— Given material —
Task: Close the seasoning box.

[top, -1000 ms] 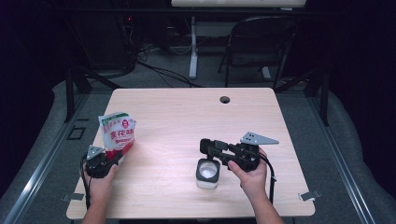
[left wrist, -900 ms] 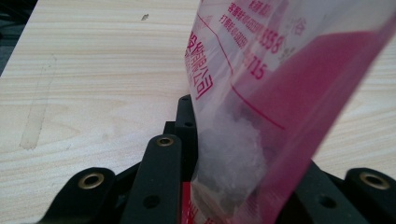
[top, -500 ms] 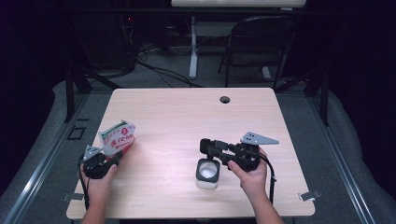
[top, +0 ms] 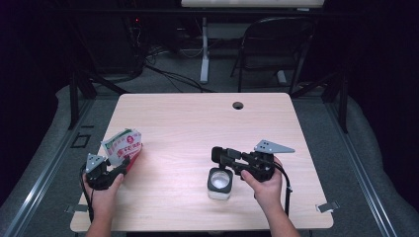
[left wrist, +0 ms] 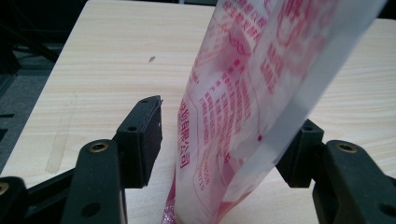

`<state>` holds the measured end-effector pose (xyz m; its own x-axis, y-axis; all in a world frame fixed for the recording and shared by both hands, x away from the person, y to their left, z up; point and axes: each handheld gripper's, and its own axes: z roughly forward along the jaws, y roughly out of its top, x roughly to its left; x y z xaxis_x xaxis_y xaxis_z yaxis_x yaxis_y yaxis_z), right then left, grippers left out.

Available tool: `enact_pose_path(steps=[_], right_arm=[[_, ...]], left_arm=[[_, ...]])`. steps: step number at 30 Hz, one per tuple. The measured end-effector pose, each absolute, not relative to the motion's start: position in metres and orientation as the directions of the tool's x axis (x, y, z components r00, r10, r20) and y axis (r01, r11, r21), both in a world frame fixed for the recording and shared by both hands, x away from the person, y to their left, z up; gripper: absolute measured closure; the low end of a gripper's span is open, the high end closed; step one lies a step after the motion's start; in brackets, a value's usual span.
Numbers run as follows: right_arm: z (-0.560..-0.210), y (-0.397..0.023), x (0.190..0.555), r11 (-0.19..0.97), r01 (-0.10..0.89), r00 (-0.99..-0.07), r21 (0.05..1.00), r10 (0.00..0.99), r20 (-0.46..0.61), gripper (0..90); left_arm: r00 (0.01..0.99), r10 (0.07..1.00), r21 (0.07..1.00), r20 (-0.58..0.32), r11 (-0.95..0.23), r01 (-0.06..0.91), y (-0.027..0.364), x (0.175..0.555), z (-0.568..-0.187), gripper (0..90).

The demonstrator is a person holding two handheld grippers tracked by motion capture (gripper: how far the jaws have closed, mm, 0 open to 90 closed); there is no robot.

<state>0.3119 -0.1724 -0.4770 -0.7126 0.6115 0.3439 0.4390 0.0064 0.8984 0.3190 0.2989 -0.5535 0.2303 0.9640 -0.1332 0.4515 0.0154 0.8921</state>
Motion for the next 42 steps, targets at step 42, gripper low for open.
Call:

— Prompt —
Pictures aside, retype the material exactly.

— Task answer —
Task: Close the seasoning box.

[top, -1000 ms] 
[left wrist, -900 ms] 
[top, -500 ms] 
[top, +0 ms] 
[left wrist, +0 ms] 

`<state>` holds the measured end-effector pose (xyz m; its own x-axis, y-axis; all in a world frame fixed for the recording and shared by both hands, x away from the person, y to their left, z up; point and axes: each handheld gripper's, and its own axes: z roughly forward along the jaws, y roughly out of its top, x roughly to its left; x y z xaxis_x xaxis_y xaxis_z yaxis_x yaxis_y yaxis_z), right then left, grippers left out.

Available tool: `enact_pose_path(steps=[_], right_arm=[[_, ...]], left_arm=[[_, ...]])`. steps: step number at 30 Hz, one per tuple. The measured end-effector pose, each absolute, not relative to the motion's start: position in metres and orientation as the directions of the tool's x axis (x, y, z components r00, r10, r20) and y axis (r01, r11, r21), both in a world frame fixed for the recording and shared by both hands, x away from the person, y to their left, z up; gripper: absolute measured closure; the low end of a gripper's span is open, the high end closed; step one lies a step after the motion's start; in brackets, a value's usual span.
Numbers run as follows: right_arm: z (-0.560..-0.210), y (-0.397..0.023), x (0.190..0.555), r11 (-0.19..0.97), r01 (-0.10..0.89), r00 (-0.99..-0.07), r21 (0.05..1.00), r10 (0.00..0.99), r20 (-0.46..0.61), gripper (0..90); left_arm: r00 (0.01..0.99), r10 (0.07..1.00), r21 (0.07..1.00), r20 (-0.58..0.32), r11 (-0.95..0.23), r01 (-0.06..0.91), y (-0.027..0.364), x (0.175..0.555), z (-0.568..-0.187), gripper (0..90).

The demonstrator is a person holding two handheld grippers tracked by motion capture (gripper: how far the jaws have closed, mm, 0 open to 90 closed); there is no robot.

<state>0.3119 -0.1724 -0.4770 -0.7126 0.6115 0.3439 0.4390 0.0064 0.8984 0.3190 0.2989 -0.5535 0.2303 0.9640 -0.1332 0.4515 0.0154 0.8921</state>
Motion for the next 42 steps, targets at step 42, gripper low for open.
Call:

Nothing else is needed, and the exercise is over.